Any list of the burning issues in healthcare will include skyrocketing costs, utilization (both over and under), lack of access, the ongoing surge in chronic disease, the need for greater patient engagement and better patient experience, lack of effective coordination of care, a healthcare finance system that still rewards incidental and procedural events at the cost of prevention and wellness, and the overriding challenge of improving quality while decreasing cost.
Understanding the Interrelationships
The need to recognize the interrelationship between these issues is critical. Take, for example, utilization. The U.S. Department of Health and Human Services puts the cost of Medicare expenditures for potentially avoidable hospital readmissions within 30 days of discharge alone at more than $17 billion, not to mention the tremendous impact of unnecessary admissions on outcomes (including, at times, mortality). Emergency room visits, often the precursor to unplanned admissions, are projected to number 136.3 million in 2016. One recent study put the cost of unnecessary emergency room visits between $5 and $7 billion each year.
Utilization must be looked at in conjunction with every one of the challenges to improving healthcare:
- Lack of access (e.g., patients receiving care much too far downstream because of the paucity of primary care providers in rural and underserved urban areas)
- A financial system that rewards incidental care at the expense of prevention (e.g., rather than health care than can prevent chronic diseases such as Type 2 diabetes, congestive heart failure, etc., patients require expensive treatment and intervention)
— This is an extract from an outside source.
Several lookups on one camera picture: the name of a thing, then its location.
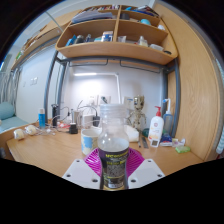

- Lack of coordination of care (e.g., spotty hand-off from acute to post-acute care resulting in re-admission within 30 days).
- And so on…
Solutions to improving care delivery are being rolled out, yet few innovations have been able to account for the integrated nature of these complex issues, and fewer still have found a sustainable financial model for the necessary disruptive innovation.
A Solution for the Most Vulnerable
One healthcare organization, Wellbridge Health, has created a transformative, integrated solution that addresses these challenges. The Wellbridge approach combines highly trained health coaches with unique healthcare technology, aimed at the most vulnerable populations — dual-eligible Medicare and Medicaid members. Wellbridge works with health plans to help manage a subset of their members, focusing on increasing the members’ understanding of, and ability to manage, their chronic disease (e.g., congestive heart failure, diabetes, etc.) and to do so in a way that keeps them at home and out of ERs and hospitals.
A Critical Partnership
It works like this. Wellbridge conducts a thorough in-home evidence-based assessment and provides the health plan members with an iPhone® and data plan downloaded with an app that asks five questions in a simple and graphically visual way to measure symptomatology relevant to managing their disease. It also provides the members with Bluetooth-enabled devices (scale, glucometer, activity tracker, etc.) that allow their health coaches to monitor critical clinical and lifestyle indicators on a daily basis. This allows health coaches to effect behavioral and physical changes which occurs through regular video chat education and coaching. The Wellbridge team includes nurses who work with the members during their participation in the program to manage disease exacerbations and communicate with members’ primary care physicians.
A Measurable Impact
In a recent pilot, low-income patients diagnosed with congestive heart failure saw a 93% response rate over six months for daily check-ins and video conferences. Moreover, the pilot showed a 45% reduction in hospitalization for all causes and a 50% reduction in hospitalization for CHF diagnosis. Additional outcomes included a 158% return on investment (reduced Medicare spend); dramatic improvements in HEDIS and assessment scores (e.g., 60% improvement in depression PHQ2 results, 36% improvement in incontinence, 40% improvement in falls risk, etc.); and an 89% increase in members’ understanding of and confidence in their ability to manage their chronic disease as measured by a proprietary and validated member confidence measurement tool.
Staying Connected and Engaged
Wellbridge has found that rather than the technology ‘getting in the way’ of communication between health coaches and members, the members are excited by it and soon begin to view their scheduled video chats as another appointment; albeit one that involves having a champion, an advocate, someone who engages them in their health and partners with them to make a difference. Beyond the benefits of the app and Bluetooth devices, the iPhone is helping members who are often isolated from society be more connected, which also helps with their health outcomes.
The Holy Grail
Providers, insurers and patients working together to improve health is “the holy grail.” Wellbridge Health’s approach provides the kind of disruptive innovation, a win-win-win that moves the needle on both a micro and macro level for transforming healthcare delivery. Moreover, it embodies what the Institute for Healthcare Improvement notes is the profound need for “the right care at the right time, every time.”